| Your assignment |
Write out each line below precisely, passing over the pictures.

| Information shown |
—————

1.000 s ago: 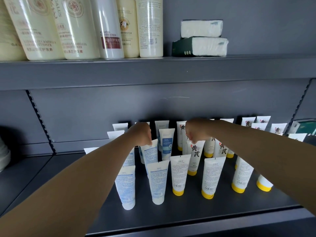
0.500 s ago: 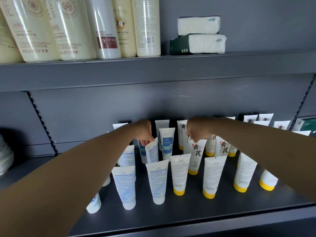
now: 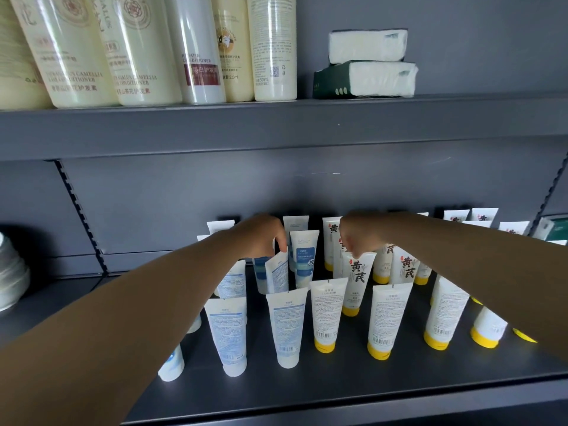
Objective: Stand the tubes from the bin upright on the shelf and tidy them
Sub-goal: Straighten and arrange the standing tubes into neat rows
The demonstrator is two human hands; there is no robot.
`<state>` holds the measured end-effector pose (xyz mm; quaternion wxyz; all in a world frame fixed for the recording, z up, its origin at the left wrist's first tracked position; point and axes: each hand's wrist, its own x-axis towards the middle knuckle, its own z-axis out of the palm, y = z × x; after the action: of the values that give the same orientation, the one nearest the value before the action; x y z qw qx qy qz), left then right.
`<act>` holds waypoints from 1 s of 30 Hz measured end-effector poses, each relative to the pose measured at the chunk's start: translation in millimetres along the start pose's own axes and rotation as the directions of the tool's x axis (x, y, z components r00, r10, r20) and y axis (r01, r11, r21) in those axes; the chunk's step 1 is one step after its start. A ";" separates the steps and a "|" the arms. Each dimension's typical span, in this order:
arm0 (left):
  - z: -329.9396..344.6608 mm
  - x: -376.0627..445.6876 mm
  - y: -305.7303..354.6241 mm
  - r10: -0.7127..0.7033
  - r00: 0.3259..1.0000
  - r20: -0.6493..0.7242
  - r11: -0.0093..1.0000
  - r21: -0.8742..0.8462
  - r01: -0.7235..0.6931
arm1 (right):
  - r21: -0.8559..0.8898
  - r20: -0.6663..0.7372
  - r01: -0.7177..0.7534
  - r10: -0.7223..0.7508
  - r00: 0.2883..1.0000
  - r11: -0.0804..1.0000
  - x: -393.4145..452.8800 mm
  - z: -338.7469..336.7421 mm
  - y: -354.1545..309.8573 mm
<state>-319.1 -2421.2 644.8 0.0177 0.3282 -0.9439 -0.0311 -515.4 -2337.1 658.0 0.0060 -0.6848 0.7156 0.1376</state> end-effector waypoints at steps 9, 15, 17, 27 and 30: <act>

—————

| Written response |
1.000 s ago: 
0.500 s ago: 
now: 
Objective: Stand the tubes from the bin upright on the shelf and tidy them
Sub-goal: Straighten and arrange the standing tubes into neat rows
The demonstrator is two human hands; there is no robot.
`<state>` holds the measured end-effector pose (xyz mm; quaternion wxyz; all in a world frame fixed for the recording, z up, its origin at the left wrist's first tracked position; point and axes: each hand's wrist, its own x-axis towards the middle knuckle, its own z-axis out of the palm, y = z × x; after the action: of the values that give the same orientation, the one nearest the value before the action; x y z qw qx qy qz), left then right.
`<act>` holds waypoints from 1 s of 30 Hz measured end-effector poses, each relative to the pose measured at the chunk's start: translation in millimetres along the start pose's own axes and rotation as the directions of the tool's x axis (x, y, z components r00, r10, r20) and y axis (r01, r11, r21) in those axes; the chunk's step 1 is one step after its start. A ";" separates the steps and a "|" the arms. Each dimension's typical span, in this order:
arm0 (left):
  - z: -329.9396..344.6608 mm
  - x: -376.0627..445.6876 mm
  - y: -305.7303..354.6241 mm
  - r10: -0.7127..0.7033
  - r00: 0.3259..1.0000
  - r20: -0.6493..0.7242
  - r11: -0.0093..1.0000
  - r21: -0.8742..0.8462
  - r01: -0.7235..0.6931
arm1 (right):
  - r21: -0.8559..0.8898
  - r20: -0.6663..0.7372
  - r01: -0.7177..0.7534
  - r10: -0.7223..0.7508
  - r00: 0.2883..1.0000
  - r11: -0.0804..1.0000
  - x: -393.4145..452.8800 mm
  - z: -338.7469..336.7421 mm
  - y: -354.1545..309.8573 mm
<state>-319.1 -2421.2 644.8 0.0177 0.3282 -0.9439 -0.0311 -515.4 -2337.1 658.0 0.0060 -0.6848 0.7156 0.1376</state> end-effector waypoints at steps 9, 15, 17, 27 and 30: <act>

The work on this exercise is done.